SILENCIO

Silencio. Cuando le vi por primera vez solo había silencio. Un silencio de palabras, de miradas, de pensamientos. Pasaba despacio, regio, un dios caído del Olimpo. A cada paso suyo mi corazón se encogía, un pálpito rápido, el rubor subía a mis mejillas. Ni tan siquiera me veía, invisibilidad impuesta a mi corazón.
El tiempo goteaba lento, suave, cuando aparecía el. Su sonrisa caía cuales lágrimas de felicidad en mi mente, estremeciéndome desde lo más hondo de mi ser. Dudaba que supiera de mi existencia, pero me sentía llena cada vez que pasaba junto a mí.
En mi más profundo interior deseaba con fuerza una mirada, una palabra, tal vez un roce que le revelase mi existencia. Sin embargo, mi tiempo corría ligero, incansable, arrebatándome cada segundo a su lado.
Sucedió una noche. La luna pura en el cielo, cuajado de las más brillantes estrellas, que quizás se asomaban al adivinar el discurrir de las horas.
Caminaba despacio, lentamente por la calle, llorando lágrimas de desesperanza al pensar que no volvería a posar jamás mis ojos sobre su rostro. Giré la esquina y choqué.
Choqué con mi alma, mis sueños, mi respiración. Subí los ojos despacio, deleitándome con cada fibra de su ser, aspiré lentamente, absorbiendo cada partícula de su olor.

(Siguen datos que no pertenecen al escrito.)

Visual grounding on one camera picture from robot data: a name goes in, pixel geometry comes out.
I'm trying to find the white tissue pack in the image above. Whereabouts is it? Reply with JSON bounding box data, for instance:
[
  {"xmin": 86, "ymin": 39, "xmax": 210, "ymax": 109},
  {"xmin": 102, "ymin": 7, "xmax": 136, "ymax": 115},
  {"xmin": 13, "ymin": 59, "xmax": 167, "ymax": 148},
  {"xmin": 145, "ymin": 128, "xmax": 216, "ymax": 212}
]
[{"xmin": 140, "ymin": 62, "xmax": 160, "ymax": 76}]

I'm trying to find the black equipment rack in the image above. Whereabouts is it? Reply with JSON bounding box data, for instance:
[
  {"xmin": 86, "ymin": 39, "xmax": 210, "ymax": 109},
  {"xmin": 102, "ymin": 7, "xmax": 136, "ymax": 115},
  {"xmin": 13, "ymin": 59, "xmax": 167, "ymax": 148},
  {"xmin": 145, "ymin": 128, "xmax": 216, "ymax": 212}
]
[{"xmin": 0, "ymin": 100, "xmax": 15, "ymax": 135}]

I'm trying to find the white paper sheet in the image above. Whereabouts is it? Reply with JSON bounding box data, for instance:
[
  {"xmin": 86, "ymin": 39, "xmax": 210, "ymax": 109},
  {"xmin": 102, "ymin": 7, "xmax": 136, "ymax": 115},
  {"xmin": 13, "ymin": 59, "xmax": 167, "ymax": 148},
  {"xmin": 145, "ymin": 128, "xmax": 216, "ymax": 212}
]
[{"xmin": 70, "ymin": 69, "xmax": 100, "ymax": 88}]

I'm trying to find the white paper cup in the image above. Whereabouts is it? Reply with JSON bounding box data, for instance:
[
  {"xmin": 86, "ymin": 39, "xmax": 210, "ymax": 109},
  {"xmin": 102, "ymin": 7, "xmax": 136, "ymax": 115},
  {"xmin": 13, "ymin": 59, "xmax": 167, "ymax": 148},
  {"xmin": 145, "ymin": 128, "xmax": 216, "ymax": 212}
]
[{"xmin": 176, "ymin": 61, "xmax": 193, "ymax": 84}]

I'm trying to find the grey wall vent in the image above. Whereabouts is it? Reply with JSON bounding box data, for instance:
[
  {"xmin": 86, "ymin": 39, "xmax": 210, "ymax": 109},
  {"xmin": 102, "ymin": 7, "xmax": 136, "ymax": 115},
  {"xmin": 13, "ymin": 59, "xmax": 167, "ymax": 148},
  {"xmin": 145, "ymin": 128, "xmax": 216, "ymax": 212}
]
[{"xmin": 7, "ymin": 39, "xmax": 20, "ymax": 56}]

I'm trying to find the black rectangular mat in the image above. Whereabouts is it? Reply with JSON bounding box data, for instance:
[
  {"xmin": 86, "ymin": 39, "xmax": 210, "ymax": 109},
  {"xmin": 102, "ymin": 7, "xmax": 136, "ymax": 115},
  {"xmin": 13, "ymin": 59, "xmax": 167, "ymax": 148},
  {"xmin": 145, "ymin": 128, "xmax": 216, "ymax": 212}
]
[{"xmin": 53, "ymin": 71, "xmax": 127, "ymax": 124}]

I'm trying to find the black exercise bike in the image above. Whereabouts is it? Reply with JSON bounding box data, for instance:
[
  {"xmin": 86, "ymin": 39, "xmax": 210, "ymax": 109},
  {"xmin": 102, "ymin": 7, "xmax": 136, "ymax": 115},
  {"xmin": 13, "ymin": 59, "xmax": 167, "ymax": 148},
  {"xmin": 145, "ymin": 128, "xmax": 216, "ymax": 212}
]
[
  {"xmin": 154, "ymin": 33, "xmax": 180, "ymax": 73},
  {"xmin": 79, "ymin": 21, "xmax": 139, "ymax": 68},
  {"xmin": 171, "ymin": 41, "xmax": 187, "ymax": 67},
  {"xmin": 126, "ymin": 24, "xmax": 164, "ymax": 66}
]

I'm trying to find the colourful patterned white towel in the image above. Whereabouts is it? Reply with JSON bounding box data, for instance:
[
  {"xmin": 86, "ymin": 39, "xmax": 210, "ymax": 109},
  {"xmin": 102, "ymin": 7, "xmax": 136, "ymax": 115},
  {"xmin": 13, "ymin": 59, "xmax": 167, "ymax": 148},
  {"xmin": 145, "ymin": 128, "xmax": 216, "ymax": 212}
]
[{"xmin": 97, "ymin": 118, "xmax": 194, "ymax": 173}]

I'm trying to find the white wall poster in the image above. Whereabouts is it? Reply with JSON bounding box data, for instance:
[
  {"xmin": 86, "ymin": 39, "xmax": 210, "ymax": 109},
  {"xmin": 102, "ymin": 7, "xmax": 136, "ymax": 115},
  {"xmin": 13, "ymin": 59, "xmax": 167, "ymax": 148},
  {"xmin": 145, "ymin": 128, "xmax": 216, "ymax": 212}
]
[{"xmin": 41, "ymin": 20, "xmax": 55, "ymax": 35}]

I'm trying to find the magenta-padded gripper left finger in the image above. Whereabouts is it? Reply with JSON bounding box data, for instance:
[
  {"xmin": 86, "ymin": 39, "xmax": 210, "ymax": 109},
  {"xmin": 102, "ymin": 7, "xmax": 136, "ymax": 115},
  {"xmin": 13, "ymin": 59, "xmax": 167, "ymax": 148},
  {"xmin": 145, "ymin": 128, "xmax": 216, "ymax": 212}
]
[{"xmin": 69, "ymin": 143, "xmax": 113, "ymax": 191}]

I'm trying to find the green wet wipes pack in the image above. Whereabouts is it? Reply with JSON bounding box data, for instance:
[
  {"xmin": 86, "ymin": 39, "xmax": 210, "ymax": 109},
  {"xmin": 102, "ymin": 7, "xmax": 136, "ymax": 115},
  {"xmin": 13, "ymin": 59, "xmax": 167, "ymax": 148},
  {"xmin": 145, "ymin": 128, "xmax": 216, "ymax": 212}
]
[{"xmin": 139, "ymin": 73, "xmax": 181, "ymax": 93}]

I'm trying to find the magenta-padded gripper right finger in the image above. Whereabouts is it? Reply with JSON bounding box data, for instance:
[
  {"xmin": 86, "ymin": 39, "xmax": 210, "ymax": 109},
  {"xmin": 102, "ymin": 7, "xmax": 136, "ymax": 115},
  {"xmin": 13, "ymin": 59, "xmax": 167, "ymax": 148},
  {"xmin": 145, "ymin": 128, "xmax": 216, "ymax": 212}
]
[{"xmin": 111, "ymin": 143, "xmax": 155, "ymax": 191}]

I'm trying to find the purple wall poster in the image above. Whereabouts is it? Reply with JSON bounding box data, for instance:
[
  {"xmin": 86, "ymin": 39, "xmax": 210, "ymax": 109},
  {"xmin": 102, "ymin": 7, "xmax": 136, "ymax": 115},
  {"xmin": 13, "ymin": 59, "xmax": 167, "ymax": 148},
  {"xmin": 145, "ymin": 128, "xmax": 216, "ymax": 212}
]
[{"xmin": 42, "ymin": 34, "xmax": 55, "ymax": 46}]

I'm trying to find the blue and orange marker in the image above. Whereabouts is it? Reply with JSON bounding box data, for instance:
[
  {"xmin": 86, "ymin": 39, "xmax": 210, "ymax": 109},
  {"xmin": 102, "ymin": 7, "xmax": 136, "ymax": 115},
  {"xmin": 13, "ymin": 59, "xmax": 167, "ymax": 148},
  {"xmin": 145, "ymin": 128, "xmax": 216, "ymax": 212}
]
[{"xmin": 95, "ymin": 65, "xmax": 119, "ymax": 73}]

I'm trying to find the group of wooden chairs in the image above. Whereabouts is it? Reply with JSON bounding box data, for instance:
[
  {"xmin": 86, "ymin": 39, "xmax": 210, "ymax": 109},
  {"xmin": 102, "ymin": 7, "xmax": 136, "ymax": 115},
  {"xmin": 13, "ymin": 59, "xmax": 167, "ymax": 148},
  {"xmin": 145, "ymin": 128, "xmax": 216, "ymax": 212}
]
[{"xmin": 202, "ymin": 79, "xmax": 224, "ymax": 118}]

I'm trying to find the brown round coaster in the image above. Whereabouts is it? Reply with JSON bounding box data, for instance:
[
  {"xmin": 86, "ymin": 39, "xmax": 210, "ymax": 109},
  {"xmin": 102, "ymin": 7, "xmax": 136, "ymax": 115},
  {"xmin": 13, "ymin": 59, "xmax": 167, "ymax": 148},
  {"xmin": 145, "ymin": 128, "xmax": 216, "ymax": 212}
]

Y me miró. Me miró con sus profundos ojos verdes, leyéndome por dentro, destapando mis más profundos y oscuros secretos, intuyendo mi deseo. 
Abrí la boca despacio, pero nunca sabré para que, pues antes de poder ni tan solo exhalar un aliento, posó sobre mis trémulos labios su perfecto dedo, fundiendo toda mi esencia en una oleada de placer.
Súbitamente, sus labios contra los míos. Dulces y livianos en un principio, anhelantes, fieros y salvajes segundos después. Su cuerpo pegado al mío, encajando como piezas de un puzle ancestral, nuestras manos explorando recónditos lugares nunca antes vislumbrados.
Aquella noche amanecimos nuevos, despertando nuestros más dormidos instintos. Voló ropa, prejuicios, mentiras, piel. Solo un alma junto a otra, susurros entre blancas sábanas de amor.
Sin palabras, solo tacto, besos, ligeros gemidos que no decían nada, pero que lo decían todo. Fuera, tras las cortinas, las negras nubes ocultaban el cielo.
Segundos, minutos, horas después. El tiempo ya no corría, instantes detenidos piel con piel.
- Eres perfecta… - mi corazón tembló, ligero como una pluma mecida por el viento de su voz.
- Finita, mortal…- susurré. Una lágrima solitaria rodó por mi mejilla, una última sonrisa afloró a mis labios.
Sentimiento de sorpresa. El sonido de un corazón que se ahoga. Lluvia en las calles.
- ¡No! No, no, quédate conmigo. - una súplica desesperada. Unos ojos centelleantes que se apagan.
- No cierres los ojos. No te atrevas a cerrar los ojos… Por favor…
Un último secreto revelado, un último suspiro en los brazos del amor.
Silencio.


“Estamos hechos de la misma materia que los sueños.” William Shakespeare.